サムライブルー、ピッチを去る

日本代表は今朝、予選リーグ最後の試合であるところの対ブラジル戦に臨んだ。
勿論、わたしも眠い目を無理やり開けて四時に起床し、テレビの前に陣取ったわけなのだが、結果は4-1で完敗。
なんだかんだ言いながらも、わたしは信じていたので、この結果は残念だった。
そう、信じていたので。
ブラジルを打ち破る日本代表を、というよりも
彼らの戦う姿勢を。


今回の試合に先立ち、監督であるジーコは初めてメディアにスタメンを明かさなかった。
おそらく、初戦、二戦目と芳しくない結果を残してしまったことで、監督である彼も世間からの見えないプレッシャーをひしひしと感じた結果だったのだろうと思う。
その結果、今回の2トップは玉田と巻。
中盤はボランチに稲本が入り、警告累積で出場停止となった宮本のかわりには坪井が入った。


前半はブラジルに押し込まれながらも、高く保った守備での集中力と、GK川口の信じられないようなパフォーマンスで何とかブラジルの攻撃を食い止め、隙を見ては日本も攻撃を仕掛けるという展開だった。
当然、日本としてはブラジルに攻められる時間が長かったわけだが、そこは何とか、前線からのプレスに始まり、中盤の囲い込み、守備ラインでのマンマークということで凌ぎ続け、34分には稲本が左サイドの出したパスをアレックスがうまい具合に切り込み、そこを玉田にスルーパス。

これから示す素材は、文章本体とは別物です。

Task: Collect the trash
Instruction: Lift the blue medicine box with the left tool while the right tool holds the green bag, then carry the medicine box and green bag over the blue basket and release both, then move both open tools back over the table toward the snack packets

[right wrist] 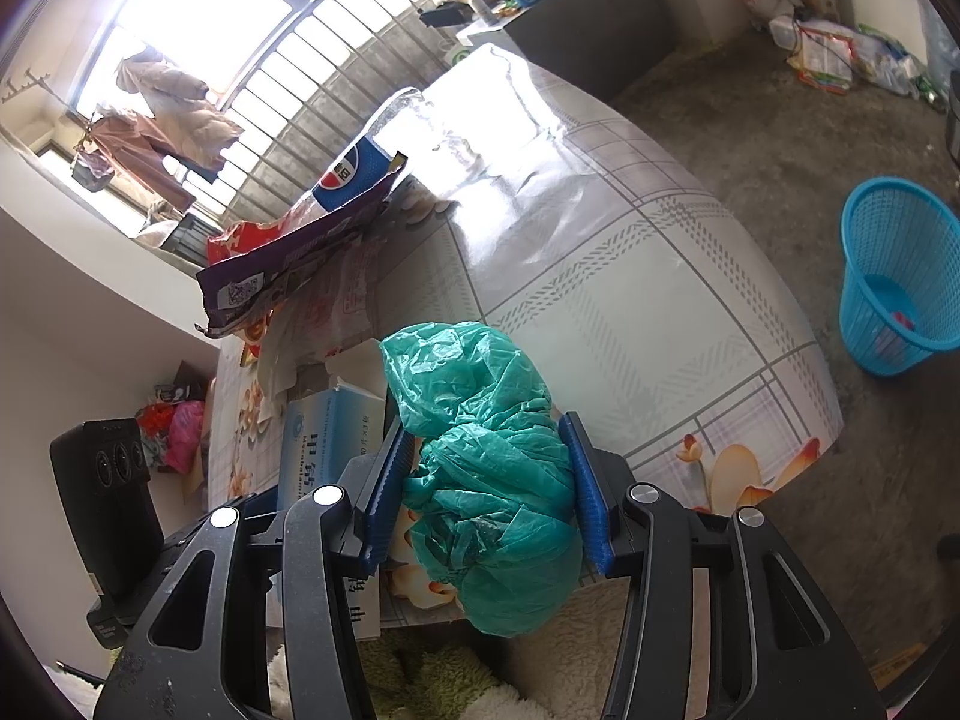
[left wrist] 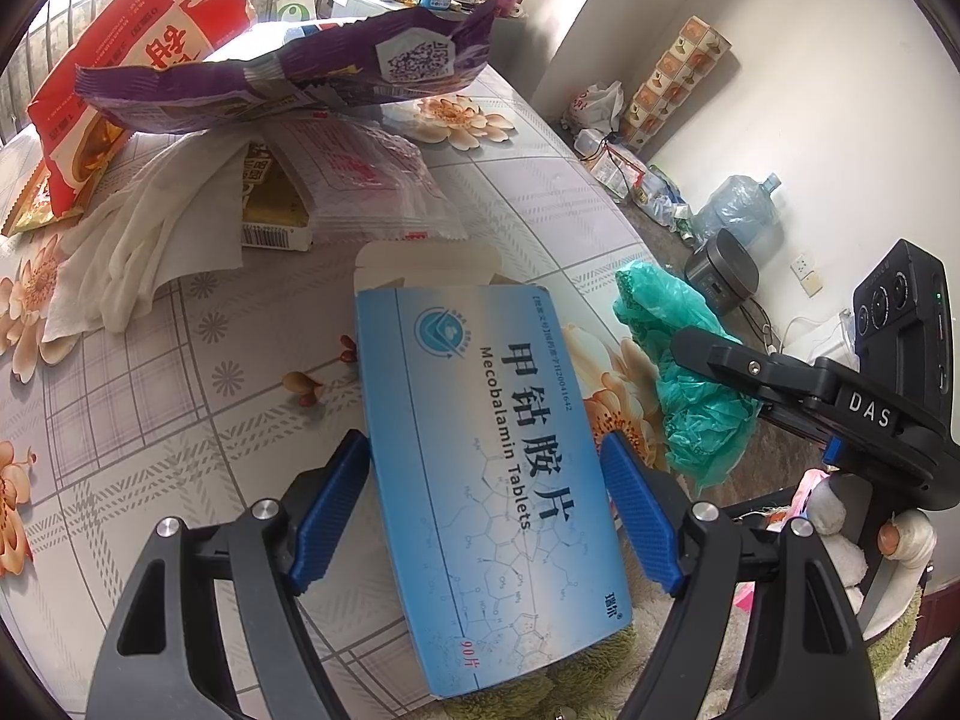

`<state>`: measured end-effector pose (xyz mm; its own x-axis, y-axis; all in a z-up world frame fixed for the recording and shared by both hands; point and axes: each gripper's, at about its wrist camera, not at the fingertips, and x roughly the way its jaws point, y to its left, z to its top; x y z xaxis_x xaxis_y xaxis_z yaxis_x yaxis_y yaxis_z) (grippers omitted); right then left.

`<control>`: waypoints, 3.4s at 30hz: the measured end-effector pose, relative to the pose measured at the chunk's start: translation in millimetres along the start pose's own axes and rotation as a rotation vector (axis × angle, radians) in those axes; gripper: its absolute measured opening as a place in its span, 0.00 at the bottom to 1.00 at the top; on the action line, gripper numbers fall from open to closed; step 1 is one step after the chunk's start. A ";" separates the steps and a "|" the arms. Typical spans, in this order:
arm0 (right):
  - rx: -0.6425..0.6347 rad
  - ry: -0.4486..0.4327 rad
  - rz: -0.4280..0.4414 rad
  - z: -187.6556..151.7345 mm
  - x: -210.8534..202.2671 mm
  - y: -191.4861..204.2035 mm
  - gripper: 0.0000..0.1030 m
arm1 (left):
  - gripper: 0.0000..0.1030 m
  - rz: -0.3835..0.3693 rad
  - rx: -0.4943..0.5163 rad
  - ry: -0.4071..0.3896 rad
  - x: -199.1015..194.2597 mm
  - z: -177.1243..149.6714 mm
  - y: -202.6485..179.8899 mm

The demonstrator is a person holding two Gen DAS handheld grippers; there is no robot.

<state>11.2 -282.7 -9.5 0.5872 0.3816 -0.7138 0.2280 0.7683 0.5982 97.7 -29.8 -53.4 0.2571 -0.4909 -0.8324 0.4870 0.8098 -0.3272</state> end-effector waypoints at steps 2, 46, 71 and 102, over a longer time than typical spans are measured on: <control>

パスを受けた玉田が思い切り良く左足で降りぬいたボールがゴールネットに突き刺さって、日本が先制した。
決勝トーナメントに進出するためには、ブラジル相手に二点差で勝たなければなかったが、この先制点は、そんな行く末に対する吉兆のように思えた。
しかしだ。
前半ロスタイム。ブラジルはついに日本の守備をこじ開け、ロナウドがヘッドでゴールを決めた。


後半は、前半の日本の集中力が嘘のような、一方的なブラジル主導権の展開となり、その後は結局三失点してしまった。
おそらく、失点してしまったのは仕方ないというしかない面もあったのだろうと思う。
どう考えても、あのジュニーニョミドルシュートは防ぎようが無かった。
でもそのあとのロナウドの得点とジルベルトの得点は!?
マークのずれと微妙なポジショニングミスが重なっての失点だったのじゃないだろうか。
もっとありていに言えば、ブラジルが二点目を得点した時に、明らかに戦意を喪失した選手が何人かいたのじゃないだろうか。
なぜ、ロナウドのシュートを防ぐために、ボランチの中田がゴール前までスライディングに来ているのに、守備陣は手をこまねいて突っ立っているだけだったのか。
戦う意志を表に出すということは、それほど難しいことなのだろうか。


もしも、日本代表の全員が川口や中田を筆頭とするような戦う姿勢を出していたならば。
もしも技術の足りない部分を走り負けないという決意と勝ち点をもぎ取るという意志で補っていたならば、試合後に中田が長い間ピッチに倒れていることも、試合を観終わったあとに白々しいような気分になることもなかったろうと思う。
川渕キャプテンも試合後に言っていたように、「このチームは戦うチームでなかった」のかな、と思い当たるとことが、今回のW杯ではあまりにも多すぎた。
そのことを鑑みると、ブラジル相手に一点を取ったことよりも、どうも今後に関しても、メンタル面の脆さという課題ばかりが問題のように思えるのだ。
勿論、ブラジル代表が日本代表と比べると、あまりにも個人レベルでの能力があまりに高いということを考慮に入れるとしてもだ。それはオーストラリア戦、クロアチア戦で勝ちきれなかったことを考えれば自明だ。


そして最後に、これはあまり試合とも選手のこととも関係ないが、メディアの対応というのも、もう少し考えられてしかるべきだと思う。
試合後、全力を尽くして敗北し、打ちのめされている選手に向かって、具体的な質問も用意せずに、場当たり的に適当な答えを得ようとしていたメディアには、はっきり言って辟易した。
それでも何人かの選手たちは疲労のピークだろうに、誠実に答えていたが、ああいう態度は許されるべきじゃないし、もっと時間を置いてからインタビューはされるべきだ。
今後、こういう風にメディアが日本のサッカーの足を引っ張るような行動にばかり出るならば、日本サッカー連盟はそのことについて真剣に健闘すべきである。
メディアというものは、代表チームの力になりこそすれ、決して足かせになるような存在であるべきではない。


まあ、なにしろ、選手の皆さんご苦労さまでした。
今は束の間の休息を得て、体を休めてください。
終ったことは終ったこととして、否が応でも時間は流れていくので、先のことはおいおい考えるとして、今はとりあえず束の間の休息を。